Waiting patiently is hard! I cross my fingers every time I go get eggs that the other has started laying, even though realistically she won’t til spring.

I also have 4 other ladies, Cayugas & Saxonys, that just turned 5 months so they could lay any day. But here we are mid December and dark at 5 pm or so. I’m not holding my breath and figure they’ll lay their first eggs in spring. But I still got those fingers crossed every morning 🤣

Sorry, not much help on the drake situation but I think @ruthhope always has good drake advice
 
I have the same issue out of my 6 younger ducks only one started to lay before the winter hit the other 5 never did
I think they will start in spring
3 out of my 5 older ducks stopped for winter and 2 are still laying
I agree with the others that you may need more girls to keep those boys content
I myself haven’t followed the 4-7 girls per male but I could never have more boys then girls as this is dangerous to both the girls in high Mate season and the other two drakes
When I was slightly outnumbered with mature drakes and to young of females I had to separate the drakes and only let 1-2 out with the girls so things didn’t get ugly
All my girls are old enough to mate now so everyone is together
 
I think that the dominant drake might continue to bully the other drakes if he is put into drake jail with the other drakes.

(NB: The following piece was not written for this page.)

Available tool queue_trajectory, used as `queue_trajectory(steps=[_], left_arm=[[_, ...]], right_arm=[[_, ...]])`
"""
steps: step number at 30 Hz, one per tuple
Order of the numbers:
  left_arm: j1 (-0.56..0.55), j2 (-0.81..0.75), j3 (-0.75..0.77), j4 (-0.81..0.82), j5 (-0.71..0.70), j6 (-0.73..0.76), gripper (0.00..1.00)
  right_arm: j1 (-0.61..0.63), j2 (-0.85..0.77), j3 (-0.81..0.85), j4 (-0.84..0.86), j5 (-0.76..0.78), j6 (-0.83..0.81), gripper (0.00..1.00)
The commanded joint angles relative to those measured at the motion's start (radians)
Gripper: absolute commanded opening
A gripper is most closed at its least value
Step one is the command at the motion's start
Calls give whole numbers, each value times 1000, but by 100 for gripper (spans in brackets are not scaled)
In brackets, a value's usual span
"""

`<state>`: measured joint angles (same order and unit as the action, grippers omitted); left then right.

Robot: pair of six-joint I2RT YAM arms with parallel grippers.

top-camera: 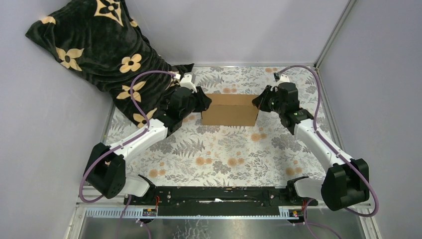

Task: Fold the paper box

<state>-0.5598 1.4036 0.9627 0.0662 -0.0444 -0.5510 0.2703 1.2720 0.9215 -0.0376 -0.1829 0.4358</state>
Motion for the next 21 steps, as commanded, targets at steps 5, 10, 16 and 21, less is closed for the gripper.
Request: queue_trajectory(steps=[5,10,16,21], left_arm=[[3,13,-163,-135,6,-24,41],[-4,-73,-264,-117,-8,-64,41],[-34,-223,-381,-147,-21,-119,42],[-63,-342,-437,-263,-42,-172,43]], right_arm=[[-6,-51,-113,-105,71,-2,0],[-6,-108,-155,-142,42,-5,0],[-6,-238,-281,-160,-13,38,0],[-6,-365,-385,-212,-77,78,0]])
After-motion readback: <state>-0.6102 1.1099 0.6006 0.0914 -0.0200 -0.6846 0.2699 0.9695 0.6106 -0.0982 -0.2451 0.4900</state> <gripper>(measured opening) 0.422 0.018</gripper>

I might be wrong. You could try him out in the drake jail and leave another with the females, and if it doesn't go well, put him with the females and bring back the other drake. Or you can just leave him with the females and rescue the other drakes and keep them separate.
Ok, I will just leave the dominant drake with the 3 female ducks. Thank you for your input!
Be sure to keep an eye on the drakes in with the rooster. make sure the rooster has a way of staying out of the way of the drakes. Place food and water up away from the drakes so the rooster can eat and drink.
Thanks for that advice, Miss Lydia. I am hoping the rooster will not have to be in there with the drakes too long.